Regione Puglia: tutela biodiversità faunistica

10 Ottobre 2020|Posted in: Ambiente, Regione Puglia

FdL 2020   La Puglia tutela la biodiversità faunistica anche attraverso il controllo, il recupero e l’assistenza sanitaria delle specie animali selvatiche.

Nell’ambito della 84^ Fiera del Levante, l’Osservatorio faunistico della Regione Puglia ha comunicato le attività sanitarie svolte, dal 1° giugno al 30 settembre 2020, in collaborazione con la Facoltà di Medicina Veterinaria di Bari.

“I numeri sono significativi – dice il dirigente della Sezione regionale, Domenico Campanile -.Gli esemplari recuperati in soli 4 mesi e ricoverati presso il Centro di recupero e riabilitazione al volo e alla predazione di Bitetto (Ba) sono 2.004 appartenenti a ben 37 famiglie animali diverse.

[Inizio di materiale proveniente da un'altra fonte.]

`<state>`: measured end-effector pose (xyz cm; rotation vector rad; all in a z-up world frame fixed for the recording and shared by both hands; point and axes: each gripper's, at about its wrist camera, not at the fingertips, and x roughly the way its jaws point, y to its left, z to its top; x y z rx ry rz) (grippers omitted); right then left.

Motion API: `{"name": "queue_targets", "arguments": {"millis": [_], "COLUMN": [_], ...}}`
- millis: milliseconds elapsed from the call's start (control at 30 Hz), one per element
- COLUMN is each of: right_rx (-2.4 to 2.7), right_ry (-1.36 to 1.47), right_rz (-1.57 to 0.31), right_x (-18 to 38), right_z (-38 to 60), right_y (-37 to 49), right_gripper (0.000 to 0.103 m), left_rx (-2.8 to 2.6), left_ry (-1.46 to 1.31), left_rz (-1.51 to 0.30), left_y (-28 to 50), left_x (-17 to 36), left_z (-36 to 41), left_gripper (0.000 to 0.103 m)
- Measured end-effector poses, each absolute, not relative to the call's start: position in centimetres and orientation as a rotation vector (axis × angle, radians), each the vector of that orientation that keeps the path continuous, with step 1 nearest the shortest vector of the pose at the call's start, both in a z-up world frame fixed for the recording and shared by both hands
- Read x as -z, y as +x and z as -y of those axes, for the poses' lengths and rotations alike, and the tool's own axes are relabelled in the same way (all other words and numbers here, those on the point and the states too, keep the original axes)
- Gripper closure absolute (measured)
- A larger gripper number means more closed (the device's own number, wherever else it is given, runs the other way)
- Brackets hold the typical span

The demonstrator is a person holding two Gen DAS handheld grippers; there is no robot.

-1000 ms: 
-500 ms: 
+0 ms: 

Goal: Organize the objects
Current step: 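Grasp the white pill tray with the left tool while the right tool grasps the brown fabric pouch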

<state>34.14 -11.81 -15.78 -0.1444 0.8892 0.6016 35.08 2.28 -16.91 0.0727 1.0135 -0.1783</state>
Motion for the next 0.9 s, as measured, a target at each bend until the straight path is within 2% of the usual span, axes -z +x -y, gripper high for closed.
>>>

“Il dato, confermato dal Dipartimento di Medicina veterinaria, coordinato dal prof. Antonio Camarda, è registrato come il più alto dal 2013, anno di avvio della sinergia tra Regione e sistema universitario. Un risultato superiore, altresì, di circa il 30% rispetto all’anno precedente in cui il numero dei ricoveri si era fermato a 1.530 animali, cifra di per sé comunque indicativa. Quanto svolto fino ad oggi non sarebbe stato possibile se non si fosse attivata una efficiente rete di collaborazione tra Regione, Università e organizzazioni che operano sul territorio (come Fareambiente – Nucleo Operativo Recupero e Tutela Fauna Selvatica, ANPANA, WWF) e che hanno consentito a moltissimi animali di essere recuperati”. 

L’aumento di anno in anno dei conferimenti di specie di volatili conferma il trend positivo, come rende noto l’Università di Bari. Ma i risultati registrati per l’anno in corso assumono una particolare valenza, considerando l’emergenza sanitaria da Covid19 e le conseguenti misure che hanno limitato la mobilità. 

“L’attività di recupero e cura delle specie animali presenti sul nostro territorio – conclude Campanile – rappresenta un importante baluardo per preservare la biodiversità, per monitorarla e studiarla, al fine di conservare un patrimonio che è una ricchezza, dei nostri paesaggi naturali e delle nostre comunità. Ma sopratutto per le nuove  generazioni cui abbiamo il dovere di trasferire conoscenze e opportunità che il nostro territorio e i nostri  boschi offrono”.